- _Task statement_: Somewhere below, one line contains "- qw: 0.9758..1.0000" and a later line contains "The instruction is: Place". Output those two lines and everything between them exactly, and nothing else.

- _Entries provided_:
-------------------------

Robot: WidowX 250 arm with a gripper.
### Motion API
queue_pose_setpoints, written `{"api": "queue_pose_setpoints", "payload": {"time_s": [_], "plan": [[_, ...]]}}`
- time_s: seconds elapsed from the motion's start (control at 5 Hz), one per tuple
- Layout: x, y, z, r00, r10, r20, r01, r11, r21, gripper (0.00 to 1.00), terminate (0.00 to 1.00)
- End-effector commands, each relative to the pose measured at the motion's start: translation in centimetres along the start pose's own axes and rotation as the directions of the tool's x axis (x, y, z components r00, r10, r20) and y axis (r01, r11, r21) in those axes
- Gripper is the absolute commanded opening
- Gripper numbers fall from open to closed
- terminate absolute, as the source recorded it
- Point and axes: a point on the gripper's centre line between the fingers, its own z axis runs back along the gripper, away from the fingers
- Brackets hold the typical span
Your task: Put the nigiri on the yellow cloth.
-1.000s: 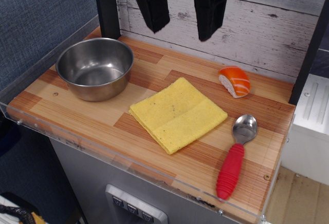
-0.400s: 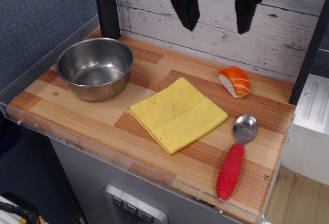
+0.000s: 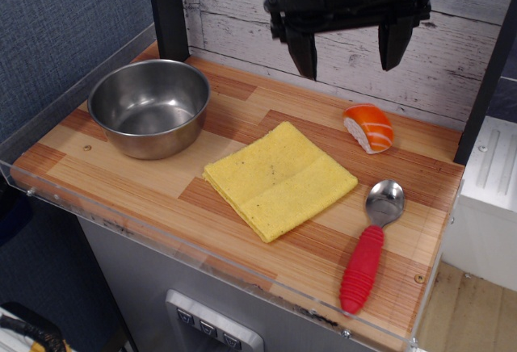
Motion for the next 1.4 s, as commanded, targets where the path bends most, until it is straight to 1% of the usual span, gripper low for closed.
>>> {"api": "queue_pose_setpoints", "payload": {"time_s": [0.0, 0.2, 0.4, 0.6, 1.0, 1.2], "plan": [[1.6, -0.8, -2.8, 0.965, 0.253, 0.067, -0.245, 0.964, -0.107, 1.00, 0.00], [2.1, -0.6, -4.8, 0.953, 0.292, 0.081, -0.282, 0.952, -0.121, 1.00, 0.00], [2.2, -0.2, -6.6, 0.945, 0.309, 0.110, -0.297, 0.948, -0.118, 1.00, 0.00], [2.5, -0.2, -8.0, 0.948, 0.307, 0.082, -0.301, 0.950, -0.082, 1.00, 0.00], [2.9, -1.7, -10.3, 0.950, 0.312, 0.005, -0.312, 0.950, 0.002, 1.00, 0.00], [3.5, -2.4, -10.9, 0.946, 0.325, 0.015, -0.325, 0.946, -0.021, 1.00, 0.00]]}}
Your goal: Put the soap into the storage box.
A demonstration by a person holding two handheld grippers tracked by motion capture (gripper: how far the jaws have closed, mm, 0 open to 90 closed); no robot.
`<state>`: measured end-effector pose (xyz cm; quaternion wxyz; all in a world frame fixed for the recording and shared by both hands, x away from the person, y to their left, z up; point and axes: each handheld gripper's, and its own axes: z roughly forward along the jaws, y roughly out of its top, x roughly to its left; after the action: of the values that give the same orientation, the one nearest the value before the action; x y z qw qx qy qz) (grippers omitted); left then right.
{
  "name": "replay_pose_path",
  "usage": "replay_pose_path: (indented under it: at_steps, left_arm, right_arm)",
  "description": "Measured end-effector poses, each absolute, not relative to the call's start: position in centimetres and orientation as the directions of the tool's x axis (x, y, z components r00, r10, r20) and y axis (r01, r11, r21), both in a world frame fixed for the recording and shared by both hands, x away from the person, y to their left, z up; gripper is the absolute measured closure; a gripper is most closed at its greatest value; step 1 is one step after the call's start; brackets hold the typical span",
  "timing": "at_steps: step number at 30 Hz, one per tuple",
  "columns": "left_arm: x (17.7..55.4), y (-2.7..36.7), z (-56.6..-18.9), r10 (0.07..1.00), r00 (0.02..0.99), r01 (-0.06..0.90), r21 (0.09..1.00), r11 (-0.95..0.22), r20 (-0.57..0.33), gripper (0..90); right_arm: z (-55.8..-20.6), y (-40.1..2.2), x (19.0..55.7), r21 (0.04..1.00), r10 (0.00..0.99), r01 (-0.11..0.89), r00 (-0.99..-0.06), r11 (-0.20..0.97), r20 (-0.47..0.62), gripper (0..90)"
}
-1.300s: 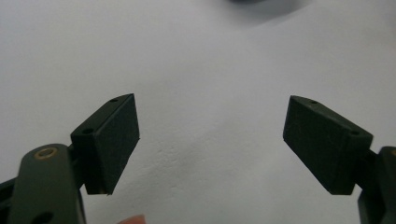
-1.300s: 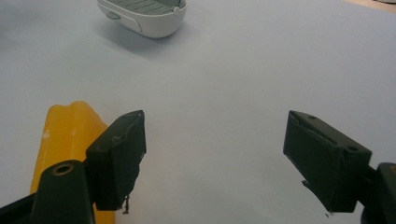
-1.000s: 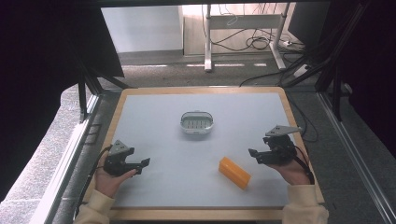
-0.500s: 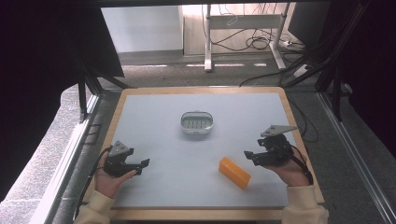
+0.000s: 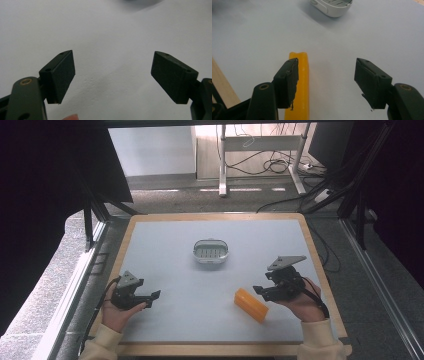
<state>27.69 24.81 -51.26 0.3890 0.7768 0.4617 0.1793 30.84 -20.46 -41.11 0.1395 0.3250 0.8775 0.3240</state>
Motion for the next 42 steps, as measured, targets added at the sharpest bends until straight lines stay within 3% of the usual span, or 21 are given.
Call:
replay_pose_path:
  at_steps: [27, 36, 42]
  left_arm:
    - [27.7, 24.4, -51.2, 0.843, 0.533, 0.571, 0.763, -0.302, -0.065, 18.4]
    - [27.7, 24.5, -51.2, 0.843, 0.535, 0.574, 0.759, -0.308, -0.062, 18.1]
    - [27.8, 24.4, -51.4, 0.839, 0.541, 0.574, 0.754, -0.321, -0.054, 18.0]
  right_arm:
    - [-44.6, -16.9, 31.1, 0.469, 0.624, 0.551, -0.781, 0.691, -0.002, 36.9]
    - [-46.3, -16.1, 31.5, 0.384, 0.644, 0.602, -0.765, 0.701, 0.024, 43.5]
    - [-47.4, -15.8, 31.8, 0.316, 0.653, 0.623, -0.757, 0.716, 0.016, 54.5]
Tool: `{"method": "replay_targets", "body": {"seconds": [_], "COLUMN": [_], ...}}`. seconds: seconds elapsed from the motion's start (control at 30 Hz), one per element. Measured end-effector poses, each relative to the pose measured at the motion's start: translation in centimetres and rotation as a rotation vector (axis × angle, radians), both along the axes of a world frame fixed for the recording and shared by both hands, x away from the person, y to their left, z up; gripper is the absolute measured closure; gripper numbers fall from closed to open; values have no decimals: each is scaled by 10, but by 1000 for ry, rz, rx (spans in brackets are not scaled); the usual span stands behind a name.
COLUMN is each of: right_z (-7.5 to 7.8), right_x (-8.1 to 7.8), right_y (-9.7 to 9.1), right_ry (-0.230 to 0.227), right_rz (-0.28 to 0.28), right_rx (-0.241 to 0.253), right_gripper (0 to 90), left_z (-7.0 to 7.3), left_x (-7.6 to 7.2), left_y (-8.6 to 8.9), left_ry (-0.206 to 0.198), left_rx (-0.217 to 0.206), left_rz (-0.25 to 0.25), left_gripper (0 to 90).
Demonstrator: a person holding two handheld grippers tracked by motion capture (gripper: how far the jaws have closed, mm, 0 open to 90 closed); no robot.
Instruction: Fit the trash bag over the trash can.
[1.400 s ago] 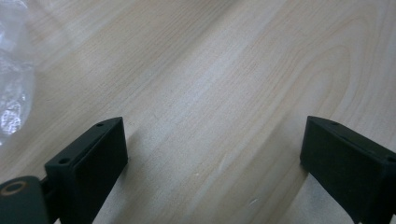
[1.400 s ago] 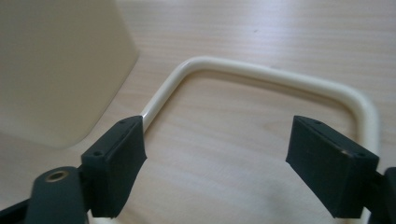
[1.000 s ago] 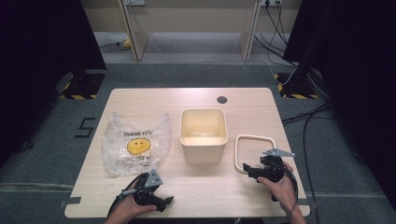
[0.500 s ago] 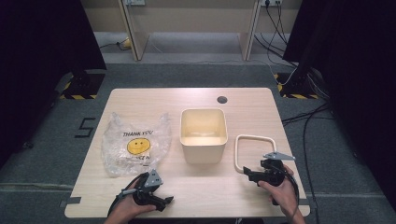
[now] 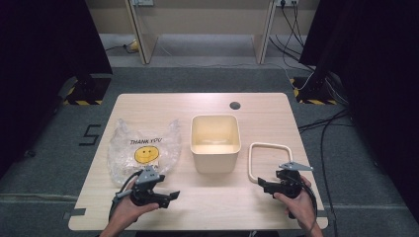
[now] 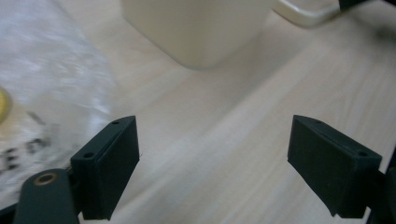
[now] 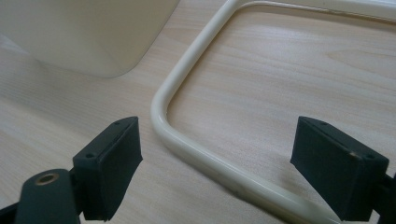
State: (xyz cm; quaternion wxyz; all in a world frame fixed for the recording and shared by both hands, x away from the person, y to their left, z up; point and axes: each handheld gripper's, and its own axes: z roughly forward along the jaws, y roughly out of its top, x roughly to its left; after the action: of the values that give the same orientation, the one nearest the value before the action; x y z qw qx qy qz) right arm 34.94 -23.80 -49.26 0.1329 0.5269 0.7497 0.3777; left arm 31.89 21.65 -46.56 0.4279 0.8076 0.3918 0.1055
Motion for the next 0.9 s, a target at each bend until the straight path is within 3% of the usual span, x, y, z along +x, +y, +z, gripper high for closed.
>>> {"method": "replay_targets", "body": {"seconds": [0.17, 0.5, 0.9], "right_z": [0, 0, -1], "right_x": [0, 0, 1], "right_y": [0, -1, -3], "right_ry": [0, 1, 2], "right_rz": [1, -4, -7], "right_rx": [-2, 5, 5], "right_gripper": [159, 159, 159], "left_z": [14, 12, -3], "left_x": [22, 66, 98], "left_y": [23, 44, 62], "left_ry": [-1, 5, 49], "left_rx": [13, 92, 115], "left_rz": [122, 263, 359], "left_gripper": [161, 166, 167]}}
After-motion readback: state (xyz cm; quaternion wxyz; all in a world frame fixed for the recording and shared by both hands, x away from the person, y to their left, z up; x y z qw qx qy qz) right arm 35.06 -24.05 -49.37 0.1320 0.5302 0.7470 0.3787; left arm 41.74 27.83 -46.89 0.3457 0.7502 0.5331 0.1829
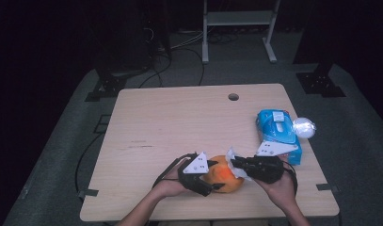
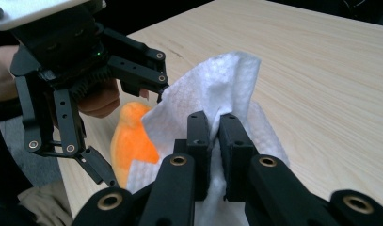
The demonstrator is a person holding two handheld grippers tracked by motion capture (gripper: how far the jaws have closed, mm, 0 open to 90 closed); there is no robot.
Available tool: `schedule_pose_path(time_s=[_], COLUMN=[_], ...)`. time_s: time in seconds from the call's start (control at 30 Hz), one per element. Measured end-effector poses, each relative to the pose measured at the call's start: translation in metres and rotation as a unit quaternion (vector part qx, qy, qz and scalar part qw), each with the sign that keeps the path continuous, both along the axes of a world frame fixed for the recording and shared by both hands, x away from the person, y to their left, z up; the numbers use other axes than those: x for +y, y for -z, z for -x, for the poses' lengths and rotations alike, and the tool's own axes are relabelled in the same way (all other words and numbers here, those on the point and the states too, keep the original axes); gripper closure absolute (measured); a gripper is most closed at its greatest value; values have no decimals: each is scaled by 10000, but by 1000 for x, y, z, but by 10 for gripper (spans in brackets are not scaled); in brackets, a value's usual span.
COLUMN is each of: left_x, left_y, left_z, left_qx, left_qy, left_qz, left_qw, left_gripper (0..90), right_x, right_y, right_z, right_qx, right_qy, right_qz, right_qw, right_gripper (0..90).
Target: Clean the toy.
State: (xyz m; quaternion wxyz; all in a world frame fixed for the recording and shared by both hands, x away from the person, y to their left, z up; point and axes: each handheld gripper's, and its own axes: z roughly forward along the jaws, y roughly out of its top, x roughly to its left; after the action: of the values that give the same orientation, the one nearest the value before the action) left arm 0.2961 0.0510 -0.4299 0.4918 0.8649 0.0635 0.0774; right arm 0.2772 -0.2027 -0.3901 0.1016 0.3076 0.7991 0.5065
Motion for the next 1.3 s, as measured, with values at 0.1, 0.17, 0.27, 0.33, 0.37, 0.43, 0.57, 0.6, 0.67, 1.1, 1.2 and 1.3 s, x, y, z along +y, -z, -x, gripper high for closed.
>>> schedule_pose_path(time_s=[0.1,0.17,0.27,0.33,0.37,0.43,0.57,0.6,0.67,1.1,1.2,1.3], left_x=[-2,-4,-5,-5,-4,-2,3,3,4,14,14,13], left_y=[0,0,-1,0,0,-1,-1,-1,0,1,2,2], left_z=[-1,-1,-1,-2,-2,-4,-10,-12,-14,-21,-23,-23], left_qx=[31,81,57,74,95,141,366,410,460,762,837,824], left_qy=[-77,-135,-146,-167,-216,-278,-432,-454,-474,-688,-676,-705], left_qz=[27,41,12,38,78,111,258,290,320,462,481,458], left_qw=[10000,9999,9999,9998,9997,9995,9981,9977,9973,9936,9930,9930], left_gripper=[279,278,275,274,274,273,267,265,266,256,255,247], right_x=[4,12,30,38,39,34,15,11,6,0,-6,1], right_y=[-2,-4,-9,-11,-12,-11,-3,-1,1,5,8,7], right_z=[3,7,15,21,21,18,8,6,5,3,0,3], right_qx=[-30,-78,-221,-362,-438,-448,-451,-417,-395,-387,-257,-288], right_qy=[-50,-238,-549,-603,-548,-413,55,141,239,307,361,291], right_qz=[-21,-122,-108,59,149,151,246,261,225,112,-46,-59], right_qw=[10000,9996,9982,9975,9974,9980,9987,9987,9987,9987,9990,9991], right_gripper=[834,833,833,833,833,833,831,831,832,830,830,829])
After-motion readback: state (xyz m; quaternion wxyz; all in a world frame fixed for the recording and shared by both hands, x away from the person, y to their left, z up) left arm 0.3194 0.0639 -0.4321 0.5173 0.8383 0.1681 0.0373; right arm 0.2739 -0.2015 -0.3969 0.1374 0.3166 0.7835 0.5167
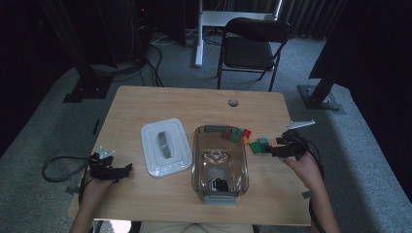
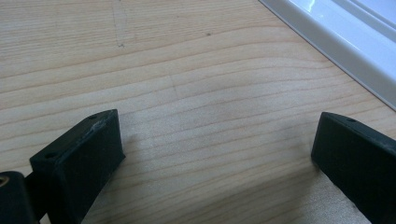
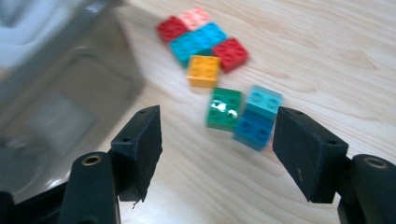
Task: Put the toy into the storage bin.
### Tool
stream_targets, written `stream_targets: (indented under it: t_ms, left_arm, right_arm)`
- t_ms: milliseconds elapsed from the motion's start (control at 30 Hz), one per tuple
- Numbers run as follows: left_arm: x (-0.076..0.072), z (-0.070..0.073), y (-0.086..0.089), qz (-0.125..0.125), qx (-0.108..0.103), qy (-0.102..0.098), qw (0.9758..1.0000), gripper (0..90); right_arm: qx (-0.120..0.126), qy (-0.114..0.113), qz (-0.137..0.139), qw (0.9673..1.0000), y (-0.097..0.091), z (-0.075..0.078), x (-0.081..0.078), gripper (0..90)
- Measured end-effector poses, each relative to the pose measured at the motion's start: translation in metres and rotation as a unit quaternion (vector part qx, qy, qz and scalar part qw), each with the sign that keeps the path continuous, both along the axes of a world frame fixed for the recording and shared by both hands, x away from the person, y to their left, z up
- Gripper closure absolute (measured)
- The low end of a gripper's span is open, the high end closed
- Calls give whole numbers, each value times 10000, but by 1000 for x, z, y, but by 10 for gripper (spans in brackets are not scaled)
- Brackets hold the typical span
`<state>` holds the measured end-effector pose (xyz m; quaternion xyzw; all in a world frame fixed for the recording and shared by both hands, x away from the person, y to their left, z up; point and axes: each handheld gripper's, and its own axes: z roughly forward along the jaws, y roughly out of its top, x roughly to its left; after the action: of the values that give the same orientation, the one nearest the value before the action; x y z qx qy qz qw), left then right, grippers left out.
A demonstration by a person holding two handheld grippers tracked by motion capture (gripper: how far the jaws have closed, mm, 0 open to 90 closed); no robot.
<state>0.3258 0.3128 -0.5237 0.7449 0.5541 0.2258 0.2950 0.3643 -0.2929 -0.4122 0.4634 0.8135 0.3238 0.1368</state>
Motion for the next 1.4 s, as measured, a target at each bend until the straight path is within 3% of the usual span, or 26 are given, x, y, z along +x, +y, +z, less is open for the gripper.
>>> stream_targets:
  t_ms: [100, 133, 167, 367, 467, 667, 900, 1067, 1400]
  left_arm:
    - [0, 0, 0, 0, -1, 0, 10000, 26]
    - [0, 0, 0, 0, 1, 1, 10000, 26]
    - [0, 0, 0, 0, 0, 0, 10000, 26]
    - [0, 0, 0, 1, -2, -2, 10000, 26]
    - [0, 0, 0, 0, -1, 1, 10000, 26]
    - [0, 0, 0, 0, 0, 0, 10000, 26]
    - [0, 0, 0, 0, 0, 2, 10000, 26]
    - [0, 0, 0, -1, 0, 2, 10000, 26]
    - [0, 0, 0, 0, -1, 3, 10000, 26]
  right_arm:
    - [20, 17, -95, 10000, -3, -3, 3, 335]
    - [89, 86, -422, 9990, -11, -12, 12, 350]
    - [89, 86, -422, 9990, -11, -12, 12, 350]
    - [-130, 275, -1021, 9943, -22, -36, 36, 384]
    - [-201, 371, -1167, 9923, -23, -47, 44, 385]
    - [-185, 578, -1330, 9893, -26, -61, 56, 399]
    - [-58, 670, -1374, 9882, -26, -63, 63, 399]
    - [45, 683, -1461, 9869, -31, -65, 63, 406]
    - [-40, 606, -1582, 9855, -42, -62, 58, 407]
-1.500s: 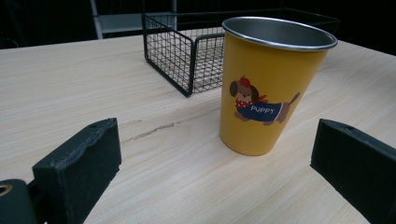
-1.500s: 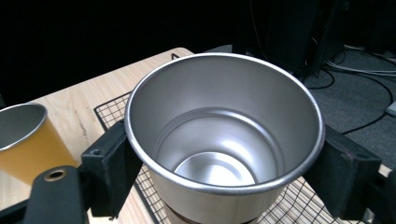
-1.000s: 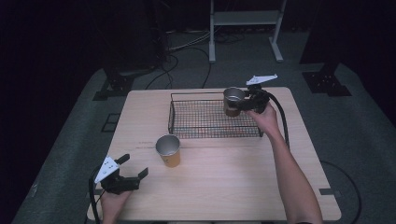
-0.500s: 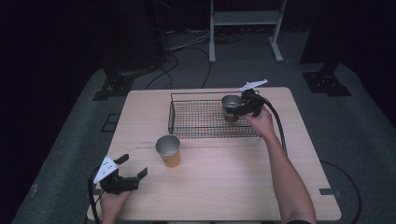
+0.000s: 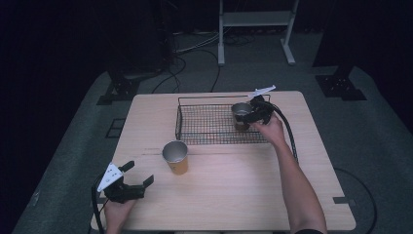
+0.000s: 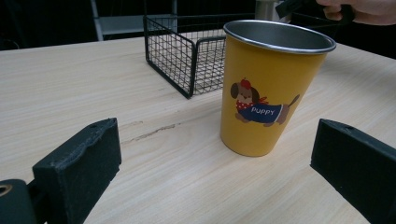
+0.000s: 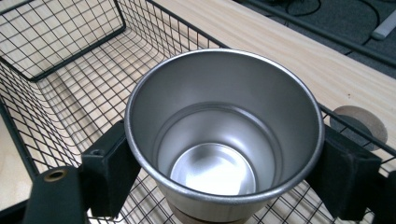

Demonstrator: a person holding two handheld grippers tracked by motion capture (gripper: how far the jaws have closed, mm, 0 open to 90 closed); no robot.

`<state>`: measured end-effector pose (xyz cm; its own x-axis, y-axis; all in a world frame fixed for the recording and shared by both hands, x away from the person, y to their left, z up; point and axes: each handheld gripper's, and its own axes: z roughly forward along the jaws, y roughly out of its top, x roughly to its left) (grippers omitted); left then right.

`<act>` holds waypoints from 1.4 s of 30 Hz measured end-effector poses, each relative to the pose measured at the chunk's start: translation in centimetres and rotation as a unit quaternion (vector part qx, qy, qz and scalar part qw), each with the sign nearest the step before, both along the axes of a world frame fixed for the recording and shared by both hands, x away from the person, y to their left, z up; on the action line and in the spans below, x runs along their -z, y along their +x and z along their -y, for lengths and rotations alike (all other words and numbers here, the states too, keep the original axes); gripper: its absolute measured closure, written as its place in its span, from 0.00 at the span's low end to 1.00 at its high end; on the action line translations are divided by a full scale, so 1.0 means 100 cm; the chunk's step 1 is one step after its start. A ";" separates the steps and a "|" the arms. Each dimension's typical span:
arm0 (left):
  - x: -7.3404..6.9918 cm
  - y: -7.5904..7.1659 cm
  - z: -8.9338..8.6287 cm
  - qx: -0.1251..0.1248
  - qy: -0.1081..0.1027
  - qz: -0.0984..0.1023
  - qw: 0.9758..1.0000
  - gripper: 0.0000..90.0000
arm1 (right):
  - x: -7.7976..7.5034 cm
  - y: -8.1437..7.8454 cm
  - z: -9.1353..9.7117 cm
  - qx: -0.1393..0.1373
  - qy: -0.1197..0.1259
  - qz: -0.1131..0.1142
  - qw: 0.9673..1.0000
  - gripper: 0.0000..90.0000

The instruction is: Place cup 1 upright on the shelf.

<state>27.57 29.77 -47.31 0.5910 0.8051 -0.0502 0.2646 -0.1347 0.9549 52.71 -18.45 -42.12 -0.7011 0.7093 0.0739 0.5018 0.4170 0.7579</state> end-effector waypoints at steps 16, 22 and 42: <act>-0.001 -0.001 0.000 0.001 -0.001 0.000 1.000 0.01 | 0.007 0.000 -0.007 -0.001 -0.024 -0.009 1.000 0.19; -0.001 -0.001 -0.001 -0.002 -0.004 0.002 1.000 0.01 | 0.008 0.001 -0.008 -0.001 -0.037 -0.015 0.999 0.19; -0.002 0.000 -0.001 -0.001 -0.004 0.004 1.000 0.01 | 0.007 -0.001 -0.015 -0.011 -0.079 -0.035 0.996 0.18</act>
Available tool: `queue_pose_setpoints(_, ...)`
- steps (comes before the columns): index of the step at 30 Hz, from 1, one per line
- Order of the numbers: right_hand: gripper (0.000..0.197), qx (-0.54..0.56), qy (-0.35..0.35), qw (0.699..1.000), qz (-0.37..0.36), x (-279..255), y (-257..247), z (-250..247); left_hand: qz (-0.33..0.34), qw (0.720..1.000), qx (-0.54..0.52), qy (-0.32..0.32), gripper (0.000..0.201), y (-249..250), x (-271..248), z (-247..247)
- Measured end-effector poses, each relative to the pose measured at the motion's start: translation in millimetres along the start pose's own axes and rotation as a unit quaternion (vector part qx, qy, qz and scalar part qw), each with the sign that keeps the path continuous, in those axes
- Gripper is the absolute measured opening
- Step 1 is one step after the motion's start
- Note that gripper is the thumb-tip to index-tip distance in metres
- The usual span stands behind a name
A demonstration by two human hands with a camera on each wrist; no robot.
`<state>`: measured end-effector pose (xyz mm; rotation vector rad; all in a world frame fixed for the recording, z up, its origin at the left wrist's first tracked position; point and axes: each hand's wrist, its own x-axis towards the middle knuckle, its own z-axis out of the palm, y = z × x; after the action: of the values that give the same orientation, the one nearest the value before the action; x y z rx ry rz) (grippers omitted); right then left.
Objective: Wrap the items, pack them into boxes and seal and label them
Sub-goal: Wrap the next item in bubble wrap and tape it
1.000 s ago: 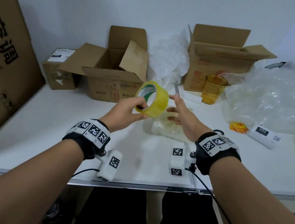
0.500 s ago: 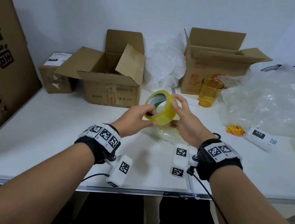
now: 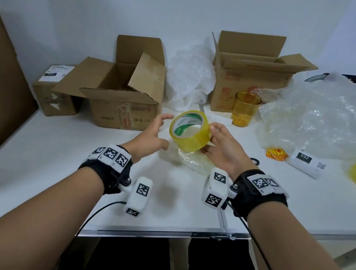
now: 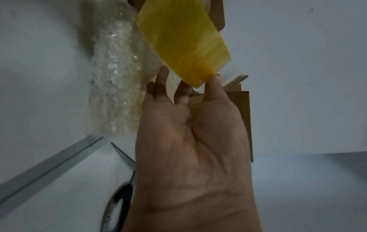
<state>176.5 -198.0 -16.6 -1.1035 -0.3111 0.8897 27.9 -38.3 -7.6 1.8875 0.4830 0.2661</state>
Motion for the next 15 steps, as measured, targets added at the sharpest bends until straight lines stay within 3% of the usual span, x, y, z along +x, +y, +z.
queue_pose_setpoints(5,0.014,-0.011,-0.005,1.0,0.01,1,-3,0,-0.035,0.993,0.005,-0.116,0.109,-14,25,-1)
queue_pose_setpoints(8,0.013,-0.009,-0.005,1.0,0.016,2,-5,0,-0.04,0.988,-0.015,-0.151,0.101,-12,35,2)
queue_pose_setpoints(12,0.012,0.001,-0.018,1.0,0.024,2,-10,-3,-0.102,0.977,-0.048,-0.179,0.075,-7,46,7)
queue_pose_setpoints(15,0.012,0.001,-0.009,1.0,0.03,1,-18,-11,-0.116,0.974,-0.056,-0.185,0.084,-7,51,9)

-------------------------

- _Expected output_:
  - qw: 0.9758..1.0000
  - gripper: 0.0000..90.0000
arm1 (right):
  - x: -7.7976..7.5034 cm
  - y: -8.1437..7.8454 cm
  - z: -9.1353..9.7117 cm
  - qx: -0.1393..0.1373
  - qy: -0.1197..0.1259
  - qz: -0.1131..0.1142
  - qw: 0.9673..1.0000
  - gripper: 0.0000..90.0000

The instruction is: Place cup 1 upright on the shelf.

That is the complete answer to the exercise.